To some extent, I’m a little shy about showing off my pussy to the world. To those who don’t know the reason why, I’m sure I’ll be judged rather harshly. It’s definitely not a porn star pussy, and I’m okay with that. I have no interest in impressing small-minded people. Even if they know the reason, I’m sure I’ll get the “This is God’s punishment for being a slut,” comments from sexually repressed holier than thou types.

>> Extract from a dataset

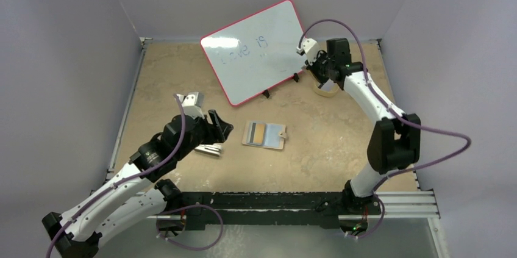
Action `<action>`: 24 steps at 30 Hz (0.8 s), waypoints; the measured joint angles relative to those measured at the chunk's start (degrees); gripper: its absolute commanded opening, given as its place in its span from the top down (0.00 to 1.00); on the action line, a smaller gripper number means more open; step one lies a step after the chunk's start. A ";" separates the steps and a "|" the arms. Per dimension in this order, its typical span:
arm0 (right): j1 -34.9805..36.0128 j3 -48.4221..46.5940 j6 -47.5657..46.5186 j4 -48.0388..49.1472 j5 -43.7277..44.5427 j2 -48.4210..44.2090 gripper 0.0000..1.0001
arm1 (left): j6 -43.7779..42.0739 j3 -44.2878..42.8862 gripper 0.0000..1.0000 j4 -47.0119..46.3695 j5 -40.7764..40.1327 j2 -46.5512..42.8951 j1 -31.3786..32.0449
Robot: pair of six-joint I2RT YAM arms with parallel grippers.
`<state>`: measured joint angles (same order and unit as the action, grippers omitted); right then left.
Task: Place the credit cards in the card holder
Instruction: Pick up the credit card from the storage box.
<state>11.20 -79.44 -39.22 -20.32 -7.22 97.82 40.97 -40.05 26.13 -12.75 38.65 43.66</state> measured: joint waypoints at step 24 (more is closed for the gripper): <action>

Almost four years ago, I contracted Methicillin-resistant Staphylococcus aureus (MRSA), an antibiotic-resistant strain of bacteria that quickly ravages skin and tissue. By the time I got to the hospital and doctors figured out what was going on, a doctor asked for consent to do surgery with the caveat that I had a 40% chance of coming out of surgery. To make a long story short, there were two surgeries, 3½ months of extensive wound care until it healed, and another month and a half until the nerve damage finally subsided. I recovered with a bulbous scar on the far right side of my vulva and my right labia majora is somewhat smaller and disfigured. It’s a far cry from the four inch long, 1½ inch deep open wound that I started out with.

While I was going through wound care, my nurse practitioner told me that my health insurance would cover the cost of plastic surgery to restore my vulva. I just couldn’t go through another surgery or recovery on that part of my body. I didn’t want to risk the possible risk or lost or diminished sensation. If a man couldn’t handle the look of my vulva, I what I went through to keep what I have of it, or couldn’t appreciate what my pussy is capable of doing, he wasn’t worth keeping around. In the time since I’ve recovered, only two men have seen it and only one man I feel worthy of having in my life … and not just because he’s so good to my pussy.

Thank you, Molly, for starting this project and allowing others to take pride in their pussies, sharing their thoughts about them, and letting others know that no two pussies are alike.